:: Record excerpts ::

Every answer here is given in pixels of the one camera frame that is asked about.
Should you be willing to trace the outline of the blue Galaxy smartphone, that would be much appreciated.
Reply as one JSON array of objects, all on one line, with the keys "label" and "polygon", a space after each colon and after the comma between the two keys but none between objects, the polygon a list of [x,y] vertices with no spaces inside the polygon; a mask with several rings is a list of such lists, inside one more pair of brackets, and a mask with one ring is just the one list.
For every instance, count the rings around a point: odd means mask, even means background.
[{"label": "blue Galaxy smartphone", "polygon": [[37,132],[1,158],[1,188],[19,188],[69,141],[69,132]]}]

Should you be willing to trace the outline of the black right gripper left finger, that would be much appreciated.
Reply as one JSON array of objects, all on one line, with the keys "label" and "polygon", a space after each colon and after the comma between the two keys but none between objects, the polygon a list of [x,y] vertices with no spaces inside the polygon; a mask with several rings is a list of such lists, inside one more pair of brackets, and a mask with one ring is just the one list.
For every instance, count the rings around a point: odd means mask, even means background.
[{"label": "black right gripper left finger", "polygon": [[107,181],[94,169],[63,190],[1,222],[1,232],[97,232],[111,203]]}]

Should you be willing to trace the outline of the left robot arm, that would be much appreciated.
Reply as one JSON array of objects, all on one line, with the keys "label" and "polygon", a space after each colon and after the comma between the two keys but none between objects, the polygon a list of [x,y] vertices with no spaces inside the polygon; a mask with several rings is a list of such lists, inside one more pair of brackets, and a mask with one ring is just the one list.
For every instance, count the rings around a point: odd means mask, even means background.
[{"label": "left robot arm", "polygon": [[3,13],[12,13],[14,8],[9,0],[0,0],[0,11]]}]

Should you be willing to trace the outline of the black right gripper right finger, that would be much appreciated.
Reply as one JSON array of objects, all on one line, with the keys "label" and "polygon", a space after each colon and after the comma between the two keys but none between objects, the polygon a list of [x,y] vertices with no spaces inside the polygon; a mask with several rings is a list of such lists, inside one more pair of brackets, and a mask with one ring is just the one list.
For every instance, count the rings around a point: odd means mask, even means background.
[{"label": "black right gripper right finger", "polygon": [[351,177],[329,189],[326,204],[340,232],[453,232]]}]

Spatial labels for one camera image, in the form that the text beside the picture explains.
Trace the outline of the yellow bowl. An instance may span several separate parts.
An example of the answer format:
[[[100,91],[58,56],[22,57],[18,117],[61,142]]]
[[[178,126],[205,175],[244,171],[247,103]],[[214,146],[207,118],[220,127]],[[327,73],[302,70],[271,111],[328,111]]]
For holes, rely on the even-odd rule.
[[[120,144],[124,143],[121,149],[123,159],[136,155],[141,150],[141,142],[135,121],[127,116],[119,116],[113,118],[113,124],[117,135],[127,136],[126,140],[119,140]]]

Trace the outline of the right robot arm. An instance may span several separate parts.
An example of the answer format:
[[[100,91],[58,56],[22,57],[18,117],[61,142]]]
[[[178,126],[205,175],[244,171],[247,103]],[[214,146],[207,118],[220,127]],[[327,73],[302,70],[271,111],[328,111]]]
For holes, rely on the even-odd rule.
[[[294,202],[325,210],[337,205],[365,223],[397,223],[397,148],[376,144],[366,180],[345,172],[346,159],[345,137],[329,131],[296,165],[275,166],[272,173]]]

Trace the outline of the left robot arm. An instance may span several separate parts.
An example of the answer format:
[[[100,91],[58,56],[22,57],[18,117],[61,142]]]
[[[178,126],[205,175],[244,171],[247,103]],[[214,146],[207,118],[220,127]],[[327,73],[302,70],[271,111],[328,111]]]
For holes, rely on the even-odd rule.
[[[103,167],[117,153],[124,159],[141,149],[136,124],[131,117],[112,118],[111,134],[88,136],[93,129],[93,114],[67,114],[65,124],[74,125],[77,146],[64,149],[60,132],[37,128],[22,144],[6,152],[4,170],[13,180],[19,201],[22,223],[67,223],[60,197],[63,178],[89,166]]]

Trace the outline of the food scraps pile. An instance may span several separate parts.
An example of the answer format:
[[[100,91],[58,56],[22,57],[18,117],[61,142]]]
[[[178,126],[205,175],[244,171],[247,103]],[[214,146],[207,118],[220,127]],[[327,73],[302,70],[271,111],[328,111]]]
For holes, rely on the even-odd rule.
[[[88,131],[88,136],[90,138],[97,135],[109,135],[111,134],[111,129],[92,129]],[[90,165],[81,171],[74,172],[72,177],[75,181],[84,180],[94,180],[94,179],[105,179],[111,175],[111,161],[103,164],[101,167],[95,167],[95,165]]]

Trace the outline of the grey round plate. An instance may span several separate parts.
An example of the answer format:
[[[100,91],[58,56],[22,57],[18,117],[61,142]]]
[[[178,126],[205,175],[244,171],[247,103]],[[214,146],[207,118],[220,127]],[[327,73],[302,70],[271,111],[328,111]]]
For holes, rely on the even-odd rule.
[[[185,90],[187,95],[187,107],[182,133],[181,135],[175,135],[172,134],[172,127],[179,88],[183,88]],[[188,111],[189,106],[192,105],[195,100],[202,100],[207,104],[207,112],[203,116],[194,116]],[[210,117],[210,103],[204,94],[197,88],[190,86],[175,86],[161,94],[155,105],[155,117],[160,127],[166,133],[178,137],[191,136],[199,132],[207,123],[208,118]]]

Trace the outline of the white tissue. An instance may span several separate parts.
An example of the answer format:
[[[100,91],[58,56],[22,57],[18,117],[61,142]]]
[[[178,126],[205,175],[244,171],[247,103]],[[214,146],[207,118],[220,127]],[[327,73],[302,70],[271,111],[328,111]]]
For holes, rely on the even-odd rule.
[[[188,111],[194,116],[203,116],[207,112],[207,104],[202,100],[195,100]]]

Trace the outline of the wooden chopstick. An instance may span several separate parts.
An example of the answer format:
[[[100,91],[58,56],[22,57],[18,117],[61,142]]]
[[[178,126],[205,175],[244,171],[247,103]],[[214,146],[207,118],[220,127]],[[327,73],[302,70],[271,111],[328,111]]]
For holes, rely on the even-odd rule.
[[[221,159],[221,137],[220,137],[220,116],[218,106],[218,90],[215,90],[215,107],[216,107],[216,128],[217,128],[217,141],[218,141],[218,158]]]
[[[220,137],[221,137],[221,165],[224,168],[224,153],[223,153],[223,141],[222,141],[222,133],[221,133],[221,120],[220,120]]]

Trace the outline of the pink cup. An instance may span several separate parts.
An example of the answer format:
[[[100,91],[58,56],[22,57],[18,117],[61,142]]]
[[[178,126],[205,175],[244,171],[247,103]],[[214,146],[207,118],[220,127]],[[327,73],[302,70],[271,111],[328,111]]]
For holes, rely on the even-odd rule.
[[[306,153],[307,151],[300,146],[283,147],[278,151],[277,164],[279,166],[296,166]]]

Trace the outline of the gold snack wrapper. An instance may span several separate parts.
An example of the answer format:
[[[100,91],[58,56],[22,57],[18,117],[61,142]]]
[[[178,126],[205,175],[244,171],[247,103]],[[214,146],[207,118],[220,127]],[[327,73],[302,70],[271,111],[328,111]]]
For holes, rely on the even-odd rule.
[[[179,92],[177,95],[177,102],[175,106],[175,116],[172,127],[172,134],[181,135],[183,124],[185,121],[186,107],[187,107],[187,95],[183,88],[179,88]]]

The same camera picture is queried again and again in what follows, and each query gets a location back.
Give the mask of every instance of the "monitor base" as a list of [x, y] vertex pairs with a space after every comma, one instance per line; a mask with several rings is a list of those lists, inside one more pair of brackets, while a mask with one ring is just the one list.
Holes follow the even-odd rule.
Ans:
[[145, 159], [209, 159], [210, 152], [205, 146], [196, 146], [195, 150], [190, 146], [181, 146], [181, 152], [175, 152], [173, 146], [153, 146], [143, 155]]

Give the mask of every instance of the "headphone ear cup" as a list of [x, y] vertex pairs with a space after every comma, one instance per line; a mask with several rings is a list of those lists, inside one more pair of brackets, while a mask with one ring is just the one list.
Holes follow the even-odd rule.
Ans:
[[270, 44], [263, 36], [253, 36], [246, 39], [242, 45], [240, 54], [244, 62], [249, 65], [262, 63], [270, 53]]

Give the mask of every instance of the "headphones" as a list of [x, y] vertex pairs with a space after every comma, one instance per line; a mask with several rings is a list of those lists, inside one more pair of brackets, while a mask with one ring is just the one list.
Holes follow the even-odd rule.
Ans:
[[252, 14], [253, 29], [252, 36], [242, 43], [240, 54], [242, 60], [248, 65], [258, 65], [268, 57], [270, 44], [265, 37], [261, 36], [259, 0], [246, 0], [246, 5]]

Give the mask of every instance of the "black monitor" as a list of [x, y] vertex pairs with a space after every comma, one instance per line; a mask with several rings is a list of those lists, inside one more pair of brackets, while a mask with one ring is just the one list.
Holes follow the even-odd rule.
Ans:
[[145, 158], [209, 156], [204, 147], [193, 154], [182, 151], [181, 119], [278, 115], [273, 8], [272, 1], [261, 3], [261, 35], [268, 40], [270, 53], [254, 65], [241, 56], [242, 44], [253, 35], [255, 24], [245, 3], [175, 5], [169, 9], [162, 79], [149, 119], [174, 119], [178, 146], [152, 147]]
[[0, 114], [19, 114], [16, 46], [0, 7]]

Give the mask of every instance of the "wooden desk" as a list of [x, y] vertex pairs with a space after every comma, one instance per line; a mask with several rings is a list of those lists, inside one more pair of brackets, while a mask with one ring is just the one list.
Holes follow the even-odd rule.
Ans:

:::

Set the lines down exactly, from the first line of the records to the line where "left finger, that would be much appreciated." appears, with both ends kept.

Every answer here is given in pixels of the one camera frame that is asked about.
Should you be willing to trace the outline of the blue Galaxy smartphone, that would be much appreciated.
Reply as one JSON array of objects, all on one line, with the keys "label" and "polygon", a space after each colon and after the comma between the two keys but none between objects, the polygon a list of [x,y] vertices with no spaces inside the polygon; a mask with several rings is a list of such lists, inside one more pair of brackets, and a mask with one ring is just the one list.
For every instance, count the rings around a point: odd means mask, even means background.
[{"label": "blue Galaxy smartphone", "polygon": [[37,132],[1,158],[1,188],[19,188],[69,141],[69,132]]}]

Should you be willing to trace the outline of the black right gripper left finger, that would be much appreciated.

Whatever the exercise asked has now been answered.